LATIN AMERICAN DEMAND FOR LUXURY

Also at the high end of the market, U.S. private equity firm Pimco and local property fund Grupo Lar are investing in a development of around 40 units in central Madrid with a swimming pool and spa, expected to sell from around 3 million euros each.

At around 10,000 euros per square meter, these prices are easily on a par with pre-crisis levels. But in international terms they are modest at perhaps one tenth of properties in the best districts of London and a quarter of those in Paris.

In contrast to Spain’s boom years, many prospective buyers at the high end of the market in Madrid are wealthy Latin Americans seeking a relatively secure investment, estate agents and developers say.

Britain’s vote to leave the European Union, which has battered UK property funds, may have a knock-on effect on the second-home market on the Spanish coast where the pound, which has dived since the June 23 referendum, can buy less. However, developers expect Brexit to have a limited impact in cities such as Madrid and Barcelona.

Away from the luxury sector, the economic recovery and growth in job creation have led to demand for newly-built city housing.

Nationwide, the number of licenses awarded to build new homes increased by 57 percent year-on-year in the first three months of 2016 – the biggest first quarter annual jump since 2009 and a strong indicator of new building projects to come.

This burst of activity is banking on demand that has naturally built up during the recovery but not been satisfied in recent years when construction levels were at rock bottom.

Monthly sales of newly built homes registered a yearly increase in April for the first time in two years, but remain at just a fifth of pre-crisis levels.
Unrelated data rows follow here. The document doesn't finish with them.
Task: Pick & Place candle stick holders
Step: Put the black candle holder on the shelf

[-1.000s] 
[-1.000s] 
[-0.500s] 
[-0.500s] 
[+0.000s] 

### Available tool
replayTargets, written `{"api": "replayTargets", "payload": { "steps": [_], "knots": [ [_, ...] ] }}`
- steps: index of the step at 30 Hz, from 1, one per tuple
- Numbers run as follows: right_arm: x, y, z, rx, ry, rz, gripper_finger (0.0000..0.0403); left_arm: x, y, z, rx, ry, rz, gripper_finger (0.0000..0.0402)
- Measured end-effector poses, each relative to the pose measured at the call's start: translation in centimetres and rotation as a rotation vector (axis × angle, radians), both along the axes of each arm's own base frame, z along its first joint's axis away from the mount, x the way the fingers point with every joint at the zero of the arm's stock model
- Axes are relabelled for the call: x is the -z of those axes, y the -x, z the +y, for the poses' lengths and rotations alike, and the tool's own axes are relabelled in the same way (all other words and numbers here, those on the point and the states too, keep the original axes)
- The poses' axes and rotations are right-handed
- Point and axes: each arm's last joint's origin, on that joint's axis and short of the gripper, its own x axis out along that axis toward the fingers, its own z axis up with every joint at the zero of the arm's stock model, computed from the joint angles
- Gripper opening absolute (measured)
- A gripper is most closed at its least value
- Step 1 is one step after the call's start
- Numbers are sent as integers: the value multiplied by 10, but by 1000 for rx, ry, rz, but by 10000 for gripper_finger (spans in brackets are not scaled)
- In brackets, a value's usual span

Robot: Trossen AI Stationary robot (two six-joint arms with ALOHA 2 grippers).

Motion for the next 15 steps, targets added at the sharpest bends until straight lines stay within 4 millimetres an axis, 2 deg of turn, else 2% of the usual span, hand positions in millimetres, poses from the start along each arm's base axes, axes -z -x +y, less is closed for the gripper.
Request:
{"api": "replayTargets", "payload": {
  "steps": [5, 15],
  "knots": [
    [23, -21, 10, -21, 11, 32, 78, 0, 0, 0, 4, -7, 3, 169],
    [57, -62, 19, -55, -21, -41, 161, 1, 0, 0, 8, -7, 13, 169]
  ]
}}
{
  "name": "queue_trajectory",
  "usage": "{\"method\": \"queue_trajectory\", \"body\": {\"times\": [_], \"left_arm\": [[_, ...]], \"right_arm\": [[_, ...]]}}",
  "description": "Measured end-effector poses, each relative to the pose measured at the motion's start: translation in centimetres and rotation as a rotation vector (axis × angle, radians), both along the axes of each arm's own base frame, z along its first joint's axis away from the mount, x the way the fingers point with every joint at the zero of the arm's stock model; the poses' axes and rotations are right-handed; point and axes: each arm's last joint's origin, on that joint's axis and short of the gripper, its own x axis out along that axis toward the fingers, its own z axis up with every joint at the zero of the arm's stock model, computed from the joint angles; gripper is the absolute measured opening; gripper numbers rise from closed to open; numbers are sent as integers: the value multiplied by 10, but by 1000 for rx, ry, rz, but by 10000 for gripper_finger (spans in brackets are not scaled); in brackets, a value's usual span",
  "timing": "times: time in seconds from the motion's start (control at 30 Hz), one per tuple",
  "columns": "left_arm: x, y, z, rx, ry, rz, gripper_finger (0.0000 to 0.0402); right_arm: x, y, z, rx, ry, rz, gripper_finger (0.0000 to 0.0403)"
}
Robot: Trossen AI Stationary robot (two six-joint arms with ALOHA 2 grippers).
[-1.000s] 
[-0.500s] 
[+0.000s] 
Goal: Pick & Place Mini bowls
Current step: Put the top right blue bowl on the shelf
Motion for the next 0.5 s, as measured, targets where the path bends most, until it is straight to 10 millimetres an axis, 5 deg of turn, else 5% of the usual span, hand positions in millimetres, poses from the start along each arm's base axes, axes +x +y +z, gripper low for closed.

The contribution of construction to Spain’s economy has halved since the boom years to around 5 percent with the loss of more than 1.5 million jobs.

‘AN INDUSTRIAL MODEL’

One developer backed by U.S. private equity firm Lone Star is buying up land on a massive scale for developments in areas with demand including Madrid, Barcelona and the Basque Country, priced between 100,000 euros and 250,000 euros.

Lone Star bought the property management arm of unlisted Spanish bank Kutxabank and about half the real estate assets on its books in December 2014 for 930 million euros.

The real estate management platform, Neinor, has more than doubled its land bank since then to around 900,000 square meters by investing around 500 million euros in land that already has the permits required for construction, says Neinor Chief Executive Juan Velayos.

“We want to lead the residential developer market in Spain, and to do that we need a big land bank,” he said. “In 2015 there was hardly any competition and we could buy a large part of the suitable land available in Spain. Now there’s more competition and less land.”

Neinor has implemented a U.S.-style home-building operation, tightly focused on margins and costs at every phase. Buyers reserve homes off-plan with a small deposit. Once up to 30 percent of apartments are ‘pre-sold’, building starts. Keys are handed over to the new owners around two years later.

Neinor already has 2,200 homes, or more than 35 developments, being marketed around Spain and more than 1,000 ‘pre-sold’. It aims to deliver around 3,000 homes per year, with developer margins of around 15 percent.

“We are aiming for an industrial model,” said Velayos.